Bagatelle mündet in Verkehrsunfall und erheblichen Stau
Berlin. Ein geringfügiger Unfall, bei dem der Außenspiegel am Auto eines 51-Jährigen beschädigt wurde, entwickelte sich heute Morgen zum Ausgangspunkt eines weit folgenreicheren Unfalls und erheblicher Staubildung in Tegel.

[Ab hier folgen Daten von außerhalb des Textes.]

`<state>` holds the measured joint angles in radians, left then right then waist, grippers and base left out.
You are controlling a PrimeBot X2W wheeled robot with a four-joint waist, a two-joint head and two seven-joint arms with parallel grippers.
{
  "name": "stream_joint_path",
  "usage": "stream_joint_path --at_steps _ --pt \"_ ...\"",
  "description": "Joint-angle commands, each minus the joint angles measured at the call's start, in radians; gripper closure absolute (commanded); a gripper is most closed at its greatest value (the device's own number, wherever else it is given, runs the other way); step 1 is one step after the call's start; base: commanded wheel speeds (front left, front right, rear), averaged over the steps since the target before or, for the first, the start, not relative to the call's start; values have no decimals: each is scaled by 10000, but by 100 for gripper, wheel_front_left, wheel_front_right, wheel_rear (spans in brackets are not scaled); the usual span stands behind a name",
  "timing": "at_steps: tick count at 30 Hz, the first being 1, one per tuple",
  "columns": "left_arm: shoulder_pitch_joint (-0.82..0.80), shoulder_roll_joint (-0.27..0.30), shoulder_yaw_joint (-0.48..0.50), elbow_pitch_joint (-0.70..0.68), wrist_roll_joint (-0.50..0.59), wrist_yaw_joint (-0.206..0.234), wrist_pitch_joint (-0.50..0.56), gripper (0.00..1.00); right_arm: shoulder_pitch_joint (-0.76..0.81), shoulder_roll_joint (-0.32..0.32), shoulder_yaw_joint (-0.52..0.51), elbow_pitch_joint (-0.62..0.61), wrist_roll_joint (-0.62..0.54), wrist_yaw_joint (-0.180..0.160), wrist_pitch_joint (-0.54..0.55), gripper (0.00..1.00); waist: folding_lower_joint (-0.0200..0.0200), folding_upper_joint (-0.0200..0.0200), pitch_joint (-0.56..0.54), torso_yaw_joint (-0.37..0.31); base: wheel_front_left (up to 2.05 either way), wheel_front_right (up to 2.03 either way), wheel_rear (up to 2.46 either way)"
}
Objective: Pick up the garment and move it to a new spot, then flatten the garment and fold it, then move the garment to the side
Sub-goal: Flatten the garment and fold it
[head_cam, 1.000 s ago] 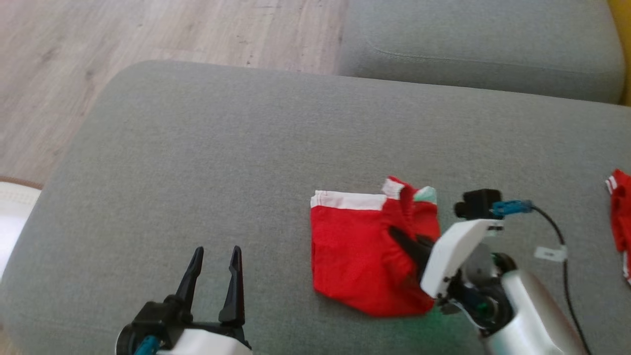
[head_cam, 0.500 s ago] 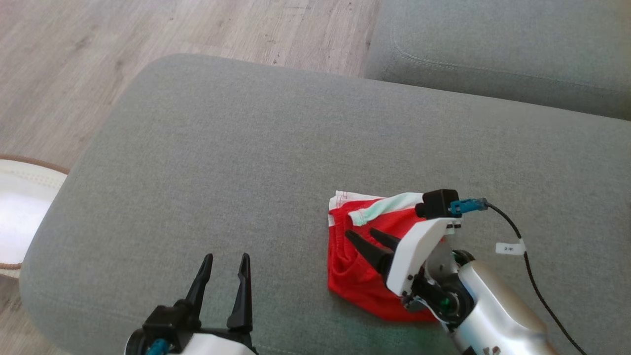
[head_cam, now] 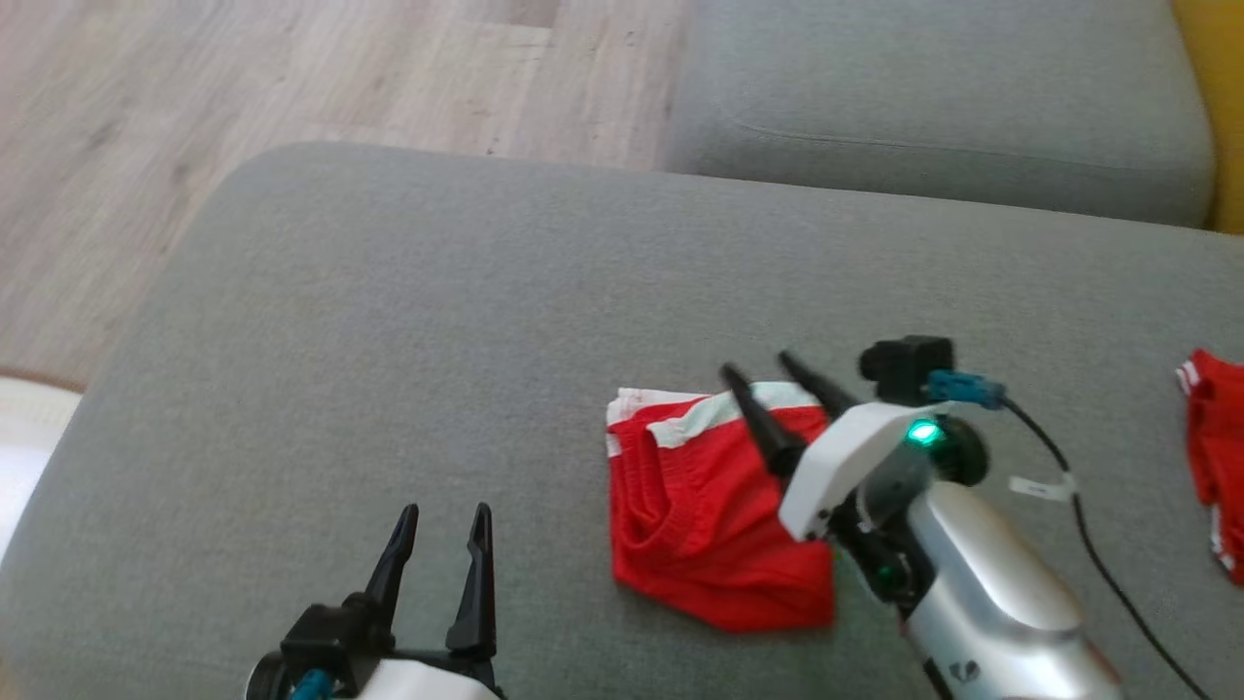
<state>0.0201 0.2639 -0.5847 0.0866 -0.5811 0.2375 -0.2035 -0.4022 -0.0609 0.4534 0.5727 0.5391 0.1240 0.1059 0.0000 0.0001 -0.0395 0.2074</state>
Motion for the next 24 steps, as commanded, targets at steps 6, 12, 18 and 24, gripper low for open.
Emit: stream_joint_path --at_steps 6,12,18,24 --pt "-588 229 415 -153 -77 85 -26 0 801 90 -1472 -1123 -1985 67 -1186 0 0 -1 -172 -553 0 0 0" --pt "-472 448 520 -62 -92 167 -14 0 2371 102 -2926 -2676 -3496 67 -2094 0 0 -1 -277 -860 0 0 0" --pt "-196 579 644 -9 -165 267 -81 0 3731 104 -3481 -3879 -3660 67 -2448 0 0 -1 -367 -982 0 0 0" --pt "220 724 815 20 -276 361 -196 0 4680 105 -3823 -4581 -3573 67 -2478 0 0 -1 -474 -1044 0 0 0"
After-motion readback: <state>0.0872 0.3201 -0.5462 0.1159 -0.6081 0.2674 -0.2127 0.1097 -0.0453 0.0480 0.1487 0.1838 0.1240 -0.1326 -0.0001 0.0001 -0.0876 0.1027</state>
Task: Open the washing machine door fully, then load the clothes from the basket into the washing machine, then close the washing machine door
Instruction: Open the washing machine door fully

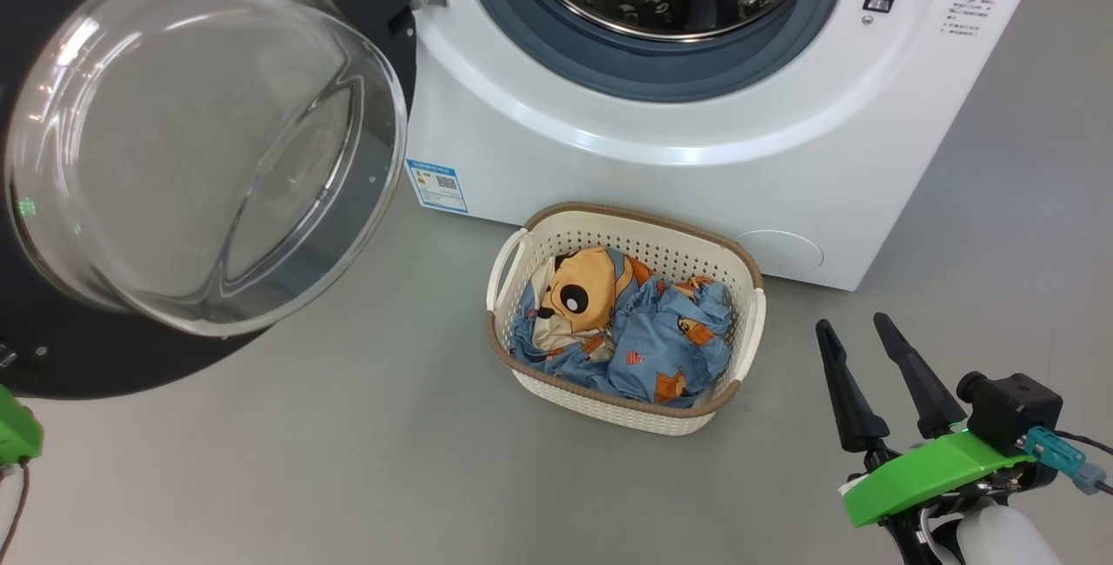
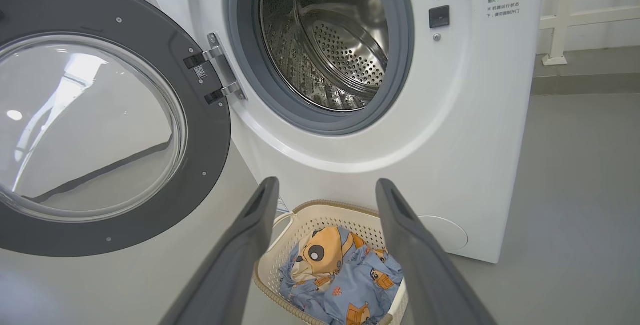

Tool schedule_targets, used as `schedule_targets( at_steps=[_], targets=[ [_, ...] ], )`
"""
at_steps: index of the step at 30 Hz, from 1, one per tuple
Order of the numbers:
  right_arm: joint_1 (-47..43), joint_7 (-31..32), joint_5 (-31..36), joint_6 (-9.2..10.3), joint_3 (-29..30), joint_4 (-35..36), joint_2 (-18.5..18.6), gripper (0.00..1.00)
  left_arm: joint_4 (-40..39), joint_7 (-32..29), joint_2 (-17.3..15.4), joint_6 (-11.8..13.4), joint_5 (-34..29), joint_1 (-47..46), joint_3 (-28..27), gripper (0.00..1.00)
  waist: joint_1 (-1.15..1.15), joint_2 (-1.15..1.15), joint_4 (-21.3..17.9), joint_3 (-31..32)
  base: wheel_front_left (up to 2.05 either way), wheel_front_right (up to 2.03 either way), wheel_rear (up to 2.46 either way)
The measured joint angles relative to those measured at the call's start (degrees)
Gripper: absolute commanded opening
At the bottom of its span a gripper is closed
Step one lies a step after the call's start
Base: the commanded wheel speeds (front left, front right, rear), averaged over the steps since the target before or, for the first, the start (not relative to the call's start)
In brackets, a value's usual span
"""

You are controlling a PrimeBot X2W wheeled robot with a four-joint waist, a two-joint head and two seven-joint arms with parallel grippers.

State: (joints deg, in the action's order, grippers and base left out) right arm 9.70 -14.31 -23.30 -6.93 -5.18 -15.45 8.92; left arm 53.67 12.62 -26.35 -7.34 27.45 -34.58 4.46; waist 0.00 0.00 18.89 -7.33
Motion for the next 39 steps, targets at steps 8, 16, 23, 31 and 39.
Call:
schedule_targets(
  at_steps=[8, 16, 23, 31, 39],
  targets=[
    [-0.2, 0.0, 0.0, 0.00, 0.4, 0.0, 0.0, 1.00, -0.1, 0.8, 0.5, -0.1, 0.0, 0.3, 1.3, 0.00, 0.00, 0.00, 0.5, 1.2, 0.00, 0.00, 0.00],
    [-0.5, 0.0, -0.4, 0.00, 0.6, -0.1, 0.0, 1.00, -4.1, 1.5, 1.4, -0.1, 0.2, 3.3, 2.4, 0.00, 0.00, 0.00, 0.9, 2.8, 0.00, 0.00, 0.00],
    [-1.7, 0.0, -0.6, 0.00, 0.6, -0.1, 0.1, 1.00, -11.7, 1.6, 2.9, 0.2, 1.2, 8.6, 2.7, 0.42, 0.00, 0.00, 0.8, 4.2, 0.00, 0.00, 0.00],
    [-1.9, 0.0, -0.6, 0.00, 0.4, 0.0, 0.6, 1.00, -24.0, 1.7, 5.6, 2.6, 1.2, 15.6, 2.4, 1.00, 0.00, 0.00, -0.3, 5.6, 0.00, 0.00, 0.00],
    [-2.9, 0.0, -0.7, 0.00, -0.2, 0.1, 1.4, 1.00, -35.1, 2.0, 8.8, 5.7, 1.2, 23.7, 3.9, 1.00, 0.00, 0.00, -2.7, 6.8, 0.00, 0.00, 0.00]
  ],
)
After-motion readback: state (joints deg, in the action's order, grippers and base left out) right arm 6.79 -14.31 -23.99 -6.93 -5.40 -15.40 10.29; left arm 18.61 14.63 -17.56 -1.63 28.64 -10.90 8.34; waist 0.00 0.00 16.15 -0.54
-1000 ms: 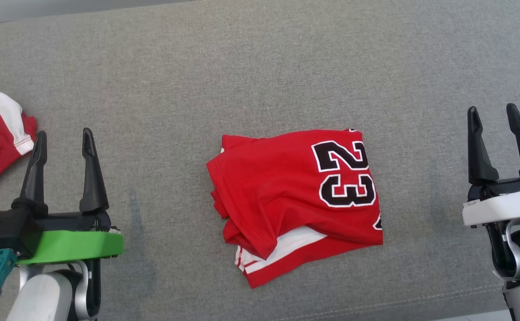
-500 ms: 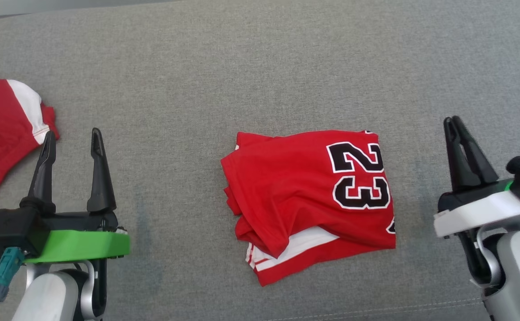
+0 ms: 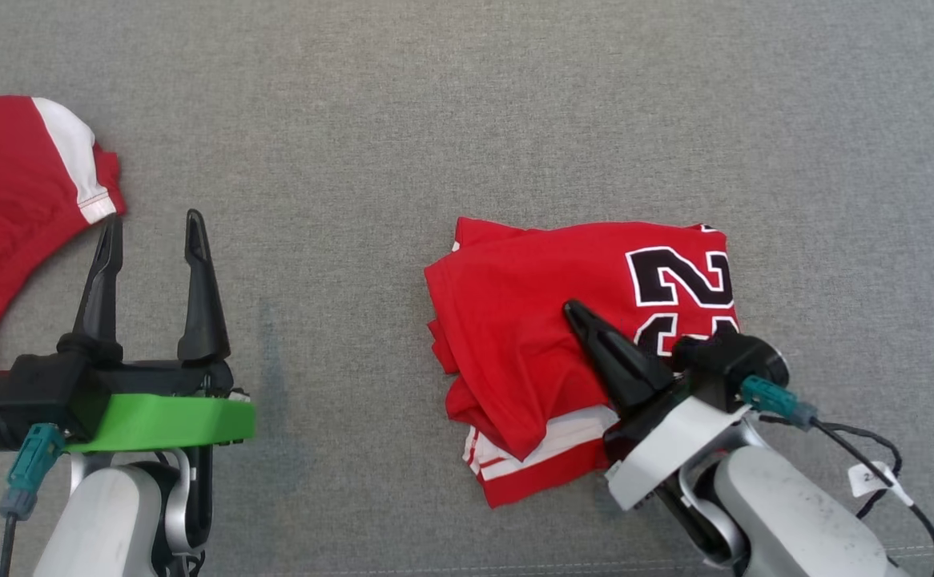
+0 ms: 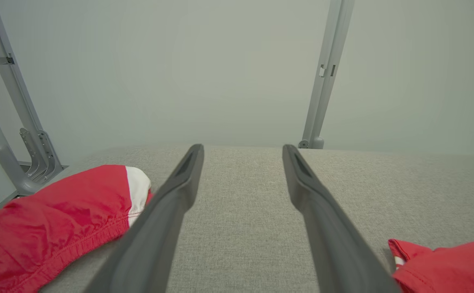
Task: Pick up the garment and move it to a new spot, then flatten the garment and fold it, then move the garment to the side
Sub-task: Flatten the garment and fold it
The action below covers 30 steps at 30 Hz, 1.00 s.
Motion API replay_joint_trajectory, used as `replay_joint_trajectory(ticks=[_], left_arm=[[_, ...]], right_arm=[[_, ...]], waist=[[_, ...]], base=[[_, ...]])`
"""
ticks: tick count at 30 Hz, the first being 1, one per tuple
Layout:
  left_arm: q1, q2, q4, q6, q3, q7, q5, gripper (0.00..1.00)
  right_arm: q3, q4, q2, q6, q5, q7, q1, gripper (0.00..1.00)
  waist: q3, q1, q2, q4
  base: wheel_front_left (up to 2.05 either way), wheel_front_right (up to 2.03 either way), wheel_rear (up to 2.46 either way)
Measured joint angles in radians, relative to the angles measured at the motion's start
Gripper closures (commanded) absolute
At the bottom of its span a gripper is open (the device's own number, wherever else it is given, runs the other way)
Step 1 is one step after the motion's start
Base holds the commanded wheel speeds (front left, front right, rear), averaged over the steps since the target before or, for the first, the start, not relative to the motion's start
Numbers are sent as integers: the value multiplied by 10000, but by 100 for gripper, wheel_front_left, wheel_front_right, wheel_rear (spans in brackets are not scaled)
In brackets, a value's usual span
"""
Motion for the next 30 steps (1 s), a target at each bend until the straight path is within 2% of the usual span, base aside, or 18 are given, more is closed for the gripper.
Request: replay_joint_trajectory(ticks=[8, 12, 19, 22, 27, 28, 29, 30], left_arm=[[-161, -63, 169, -98, -73, -17, 4, 0], [-173, -71, 232, -109, -92, -48, 15, 0], [-152, -54, 307, -109, -73, -86, 15, 0], [-129, -15, 328, -105, -46, -86, 15, 0], [-66, 63, 326, -75, 21, -88, -2, 0], [-35, 77, 328, -61, 44, -88, -13, 0], [14, 88, 326, -52, 65, -90, -21, 0], [71, 98, 326, -50, 75, -90, -27, 0]], right_arm=[[1522, 1020, 38, 0, 518, -324, -218, 100], [1649, 1413, 23, 0, 610, -428, -149, 100], [2144, 1352, 90, -2, 757, -483, 276, 100], [1960, 1032, 100, -2, 777, -483, 301, 100], [422, 25, 176, 0, 531, -487, 393, 100], [67, -92, 184, -2, 483, -485, 459, 76], [-336, -211, 192, -2, 445, -485, 504, 46], [-769, -328, 217, -2, 360, -487, 516, 0]], waist=[[154, 0, 0, 31], [129, 0, 0, -45], [2, 0, 0, -204], [-64, 0, 1, -279], [-247, 0, 1, -388], [-289, 0, 1, -410], [-336, 0, 1, -431], [-386, 0, 1, -453]], base=[[0, 0, 0], [0, 0, 0], [0, 0, 0], [0, 0, 0], [0, 0, 0], [0, 0, 0], [0, 0, 0], [0, 0, 0]])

Nach dem eigenständigen Personalienaustausch beider Unfallbeteiligter lenkte der 51-jährige Fahrer seinen „Mazda“ kurz nach 5 Uhr auf die BAB 111 in Fahrtrichtung Süden, ohne dass der Motor ansprang. Im Tunnel Tegel Ortskern blieb das Fahrzeug schließlich auf dem rechten Fahrstreifen liegen. Das Einschalten der „Warnblinker“ war nach Angaben des 51-Jährigen nicht möglich, da die gesamte Fahrzeugelektrik unter einem plötzlichen Gesamtausfall litt. Das aufgestellte Warndreieck vor der Gefahrenstelle wurde von einer 50-jährigen „Peugeot“-Fahrerin übersehen. Sie stieß mit dem liegengebliebenen „Mazda“ zusammen und erlitt beim Aufprall leichte Verletzungen im Oberkörperbereich. Beide Unfallfahrzeuge wurden stark beschädigt, aus dem „Mazda“ liefen Öl und Benzin aus. Die Autobahn in Richtung Süden musste etwa eine halbe Stunde lang voll gesperrt werden. Wegen Aufräum- und Reinigungsarbeiten konnte die gesamte Fahrtrichtung kurz nach 10 Uhr wieder freigegeben werden. Der technisch auffällige „Mazda“ wurde noch am Ort durch die Polizisten sichergestellt. Bei dem Einsatz waren insgesamt 15 Polizeibeamte, mehrere Rettungskräfte, die Autobahnmeisterei, eine Reinigungsfirma und ein Polizeihubschrauber eingesetzt.